Elevated acetate kinase (ackA) gene expression, activity, and biofilm formation observed in methicillin-resistant strains of Staphylococcus aureus (MRSA).

Background: Staphylococcus aureus spreads its infections through biofilms. This usually happens in the stationary phase of S. aureus growth where it utilizes accumulated acetate as a carbon source via the phosphotrans-acetylase-acetate kinase (Pta-Ack) pathway. In which acetate kinase (ackA) catalyzes the substrate-level phosphorylation, a vital secondary energy-yielding pathway that promotes biofilms formation aids bacterium survival in hostile environments. In this study, we describe the cloning, sequencing, and expression of S. aureus ackA gene. The expression analysis of ackA gene in methicillin-resistant strains of S. aureus (MRSA) correlates with ackA activity and biofilm units. The uniqueness of ackA was analyzed by using in silico methods.

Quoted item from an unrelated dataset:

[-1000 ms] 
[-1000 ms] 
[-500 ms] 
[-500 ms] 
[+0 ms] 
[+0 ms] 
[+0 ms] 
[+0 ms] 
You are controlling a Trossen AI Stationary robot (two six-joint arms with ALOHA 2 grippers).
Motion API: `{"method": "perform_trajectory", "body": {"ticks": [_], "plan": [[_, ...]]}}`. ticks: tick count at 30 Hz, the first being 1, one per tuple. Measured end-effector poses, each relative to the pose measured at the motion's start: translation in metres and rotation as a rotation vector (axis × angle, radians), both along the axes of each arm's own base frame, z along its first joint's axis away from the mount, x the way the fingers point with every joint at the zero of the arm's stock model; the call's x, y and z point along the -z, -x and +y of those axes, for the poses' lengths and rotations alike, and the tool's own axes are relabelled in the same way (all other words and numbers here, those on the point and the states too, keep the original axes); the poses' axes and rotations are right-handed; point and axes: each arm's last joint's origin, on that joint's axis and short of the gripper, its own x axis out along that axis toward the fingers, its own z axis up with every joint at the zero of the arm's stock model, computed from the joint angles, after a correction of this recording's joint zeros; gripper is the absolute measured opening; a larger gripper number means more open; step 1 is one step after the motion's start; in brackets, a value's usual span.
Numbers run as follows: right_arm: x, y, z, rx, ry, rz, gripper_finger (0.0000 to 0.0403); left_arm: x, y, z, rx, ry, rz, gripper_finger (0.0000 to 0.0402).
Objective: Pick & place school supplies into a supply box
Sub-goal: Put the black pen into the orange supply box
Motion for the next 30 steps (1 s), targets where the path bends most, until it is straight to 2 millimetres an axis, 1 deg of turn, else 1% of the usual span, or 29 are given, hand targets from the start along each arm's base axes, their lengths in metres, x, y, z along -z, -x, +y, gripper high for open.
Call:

Results: Elevated ackA gene expression was observed in MRSA strains, which correlates with increased ackA activity and biofilm units, explaining ackA role in MRSA growth and pathogenicity. The pure recombinant acetate kinase showed a molecular weight of 44 kDa, with enzyme activity of 3.35 ± 0.05 μM/ml/min. The presence of ACKA-1, ACKA-2 sites, one ATP, and five serine/threonine-protein kinase sites in the ackA gene (KC954623.1) indicated that acetyl phosphate production is strongly controlled. The comparative structural analysis of S. aureus ackA with ackA structures of Mycobacterium avium (3P4I) and Salmonella typhimurium (3SLC) exhibited variations as indicated by the RMSD values 1.877 Å and 2.141 Å respectively, explaining why ackA functions are differently placed in bacteria, concurring its involvement in S. aureus pathogenesis.

Conclusions: Overall findings of this study highlight the correlation of ackA expression profoundly increases survival capacity through biofilm formation, which is a pathogenic factor in MRSA and plays a pivotal role in infection spreading.